Clashes near Bakhmut continue despite appeasement, says Ukrainian military

(Reuters) – Despite a recent slackening in fighting in Bakhmut, clashes around the shattered town in eastern Ukraine continue and Moscow is suffering heavy casualties, Kyiv’s armed forces said on Sunday.

Ukraine’s military high command said in its daily report on Sunday that Russian forces conducted two unsuccessful operations around Bakhmut and launched a number of airstrikes and artillery fire on nearby villages.

The leader of the Russian mercenary Wagner Group said on Saturday that 99% of its fighters had left Bakhmut after their months-long assault in the longest and bloodiest battle of the war.

Ukraine said late last month that fighting had eased in the region, but the country’s ground forces commander, Oleksandr Syrskyi, said on Saturday that Ukrainian forces were continuing their fight there.

“The enemy continues to suffer heavy losses in the direction of Bakhmut,” Syrskyi said on the Telegram messaging app after what he described as a visit to troops around Bakhmut. “The defense forces continue to fight. We will win.”

Reuters could not independently verify the information.

Bakhmut, once home to 70,000 people, has no strategic value, military analysts say. But Moscow said capturing it would be a springboard to advance deeper into the industrial Donbass region, which it claims to have annexed to Ukraine.
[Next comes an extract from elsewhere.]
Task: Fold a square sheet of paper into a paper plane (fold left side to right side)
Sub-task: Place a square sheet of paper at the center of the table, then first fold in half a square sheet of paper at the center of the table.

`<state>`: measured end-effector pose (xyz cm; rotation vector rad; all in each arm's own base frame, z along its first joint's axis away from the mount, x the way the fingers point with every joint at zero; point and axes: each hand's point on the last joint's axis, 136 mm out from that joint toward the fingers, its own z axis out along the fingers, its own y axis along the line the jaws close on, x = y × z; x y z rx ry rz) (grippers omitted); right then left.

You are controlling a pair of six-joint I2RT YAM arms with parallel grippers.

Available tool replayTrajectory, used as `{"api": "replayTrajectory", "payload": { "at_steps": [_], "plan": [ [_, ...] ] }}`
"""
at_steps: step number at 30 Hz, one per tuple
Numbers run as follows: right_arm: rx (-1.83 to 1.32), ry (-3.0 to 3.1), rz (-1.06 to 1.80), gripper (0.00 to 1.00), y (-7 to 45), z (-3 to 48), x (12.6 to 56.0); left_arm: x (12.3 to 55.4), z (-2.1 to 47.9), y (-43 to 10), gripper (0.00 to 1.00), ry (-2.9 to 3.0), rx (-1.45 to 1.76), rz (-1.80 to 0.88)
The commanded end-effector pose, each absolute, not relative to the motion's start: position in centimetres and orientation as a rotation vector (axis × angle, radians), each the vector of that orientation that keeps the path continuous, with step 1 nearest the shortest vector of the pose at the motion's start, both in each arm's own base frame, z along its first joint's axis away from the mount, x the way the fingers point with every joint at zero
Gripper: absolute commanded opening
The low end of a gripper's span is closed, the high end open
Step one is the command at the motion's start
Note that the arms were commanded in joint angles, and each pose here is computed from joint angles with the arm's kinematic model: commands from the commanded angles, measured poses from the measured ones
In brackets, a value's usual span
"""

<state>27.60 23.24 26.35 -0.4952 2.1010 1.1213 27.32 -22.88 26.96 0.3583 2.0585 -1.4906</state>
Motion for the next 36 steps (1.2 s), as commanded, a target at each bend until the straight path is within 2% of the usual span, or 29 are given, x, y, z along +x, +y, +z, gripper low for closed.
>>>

Ukrainian President Volodymyr Zelenskiy compared the destruction of Bakhmut to the US atomic bomb attack on Hiroshima in Japan during World War II.

The Ukrainian daily reported on Sunday that some 23 clashes had taken place over the past day in the Donetsk region, home to Bakhmut, and the neighboring Luhansk region, which together form Donbass.

Britain’s defense intelligence said on Saturday that Russia was continuing to redeploy regular military units to the Bakhmut sector, replacing Wagner fighters.

Zelenskiy said in an interview published on Saturday that his forces were ready to launch the long-awaited counteroffensive to reclaim territory now occupied by Russia.

kyiv hopes the counteroffensive will change the dynamics of the war that has raged since Russia invaded its smaller neighbor 15 months ago.

Russia now controls almost all of Donetsk and Luhansk regions as well as parts of Ukraine’s Zaporizhzhia and Kherson regions.